[Start of section]
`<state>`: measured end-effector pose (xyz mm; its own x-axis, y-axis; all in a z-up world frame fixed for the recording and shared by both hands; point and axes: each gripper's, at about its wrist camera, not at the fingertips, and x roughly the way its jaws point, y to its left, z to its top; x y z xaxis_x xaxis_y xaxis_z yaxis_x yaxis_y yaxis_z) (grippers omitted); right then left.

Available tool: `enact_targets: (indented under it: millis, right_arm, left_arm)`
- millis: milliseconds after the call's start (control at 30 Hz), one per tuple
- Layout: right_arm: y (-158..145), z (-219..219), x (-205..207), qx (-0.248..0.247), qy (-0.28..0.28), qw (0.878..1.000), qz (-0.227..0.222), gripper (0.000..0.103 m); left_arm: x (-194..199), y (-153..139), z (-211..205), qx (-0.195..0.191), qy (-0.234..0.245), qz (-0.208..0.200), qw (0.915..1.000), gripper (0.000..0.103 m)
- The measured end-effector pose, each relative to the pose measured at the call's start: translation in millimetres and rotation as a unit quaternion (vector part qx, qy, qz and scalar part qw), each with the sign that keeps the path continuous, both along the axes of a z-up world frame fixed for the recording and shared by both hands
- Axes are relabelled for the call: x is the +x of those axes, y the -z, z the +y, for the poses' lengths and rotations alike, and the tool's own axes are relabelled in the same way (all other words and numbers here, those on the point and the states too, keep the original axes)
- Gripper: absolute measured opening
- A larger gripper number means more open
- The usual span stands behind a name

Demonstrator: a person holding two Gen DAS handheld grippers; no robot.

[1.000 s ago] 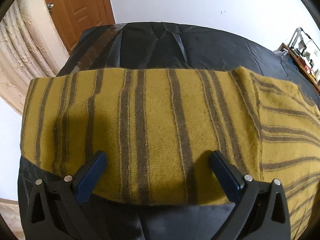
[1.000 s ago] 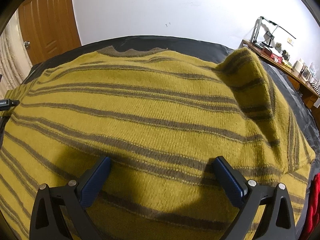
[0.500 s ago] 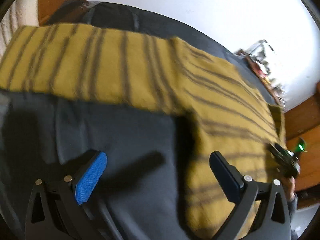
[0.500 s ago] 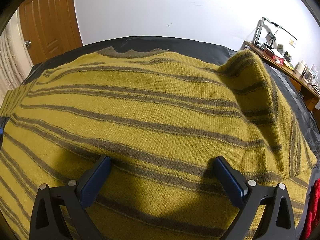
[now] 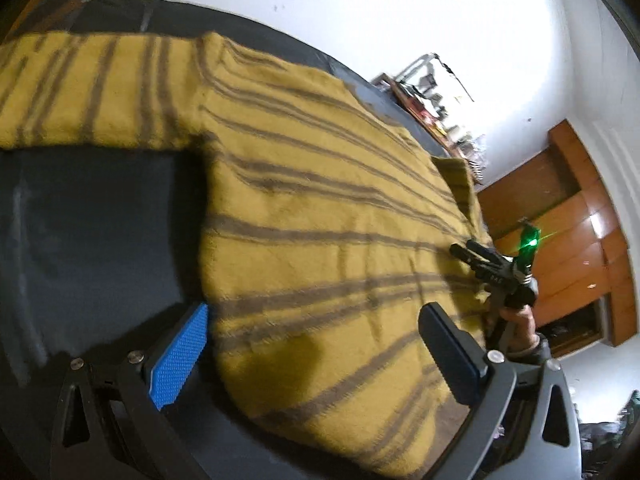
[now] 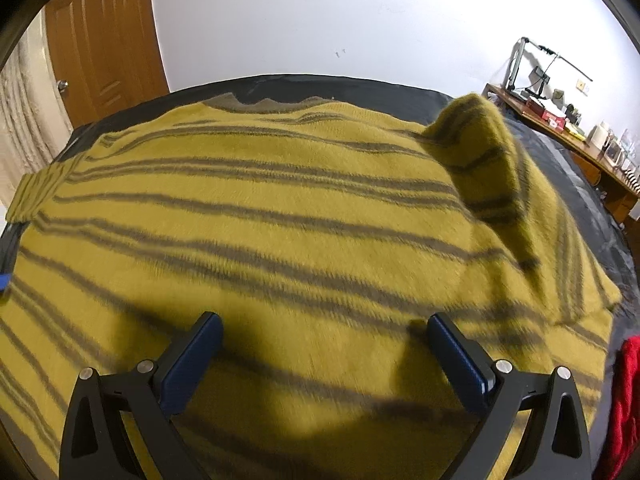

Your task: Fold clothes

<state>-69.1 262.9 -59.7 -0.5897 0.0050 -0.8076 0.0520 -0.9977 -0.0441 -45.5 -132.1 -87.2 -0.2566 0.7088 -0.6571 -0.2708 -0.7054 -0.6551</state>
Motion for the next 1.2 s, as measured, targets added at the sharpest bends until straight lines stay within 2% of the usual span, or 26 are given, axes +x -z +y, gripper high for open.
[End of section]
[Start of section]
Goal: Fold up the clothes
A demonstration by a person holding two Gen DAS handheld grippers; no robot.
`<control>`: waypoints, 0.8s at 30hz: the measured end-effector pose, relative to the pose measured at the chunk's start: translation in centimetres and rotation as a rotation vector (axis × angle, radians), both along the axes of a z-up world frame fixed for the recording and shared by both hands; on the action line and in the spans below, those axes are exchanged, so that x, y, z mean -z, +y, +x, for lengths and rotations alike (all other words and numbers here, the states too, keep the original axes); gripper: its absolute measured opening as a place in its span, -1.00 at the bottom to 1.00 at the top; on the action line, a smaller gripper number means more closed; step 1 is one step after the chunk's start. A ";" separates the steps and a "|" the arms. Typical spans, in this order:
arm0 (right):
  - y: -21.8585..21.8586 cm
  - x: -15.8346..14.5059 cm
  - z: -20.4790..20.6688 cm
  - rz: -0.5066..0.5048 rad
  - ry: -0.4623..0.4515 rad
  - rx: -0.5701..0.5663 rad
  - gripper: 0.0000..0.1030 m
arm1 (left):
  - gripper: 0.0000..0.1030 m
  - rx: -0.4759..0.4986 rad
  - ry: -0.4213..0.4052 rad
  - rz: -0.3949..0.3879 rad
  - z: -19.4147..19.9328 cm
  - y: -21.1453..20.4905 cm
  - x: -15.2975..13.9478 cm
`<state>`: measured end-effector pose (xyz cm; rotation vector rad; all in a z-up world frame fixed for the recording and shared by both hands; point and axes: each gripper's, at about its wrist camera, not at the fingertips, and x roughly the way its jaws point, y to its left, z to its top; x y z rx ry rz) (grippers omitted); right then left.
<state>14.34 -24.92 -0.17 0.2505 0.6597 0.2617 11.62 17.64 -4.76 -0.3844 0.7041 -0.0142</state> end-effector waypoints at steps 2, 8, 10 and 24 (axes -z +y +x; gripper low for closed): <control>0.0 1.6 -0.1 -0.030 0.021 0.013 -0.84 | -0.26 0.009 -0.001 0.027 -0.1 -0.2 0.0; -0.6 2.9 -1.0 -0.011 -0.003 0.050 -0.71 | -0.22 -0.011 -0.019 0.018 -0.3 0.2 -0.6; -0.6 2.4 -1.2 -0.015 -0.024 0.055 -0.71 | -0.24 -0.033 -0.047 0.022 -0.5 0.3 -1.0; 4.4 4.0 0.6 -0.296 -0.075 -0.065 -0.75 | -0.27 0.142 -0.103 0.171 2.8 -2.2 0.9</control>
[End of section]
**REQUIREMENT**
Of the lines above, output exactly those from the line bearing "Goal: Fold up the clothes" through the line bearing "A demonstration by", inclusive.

**ANSWER AREA**
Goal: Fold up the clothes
A demonstration by a person holding two Gen DAS handheld grippers; no robot.

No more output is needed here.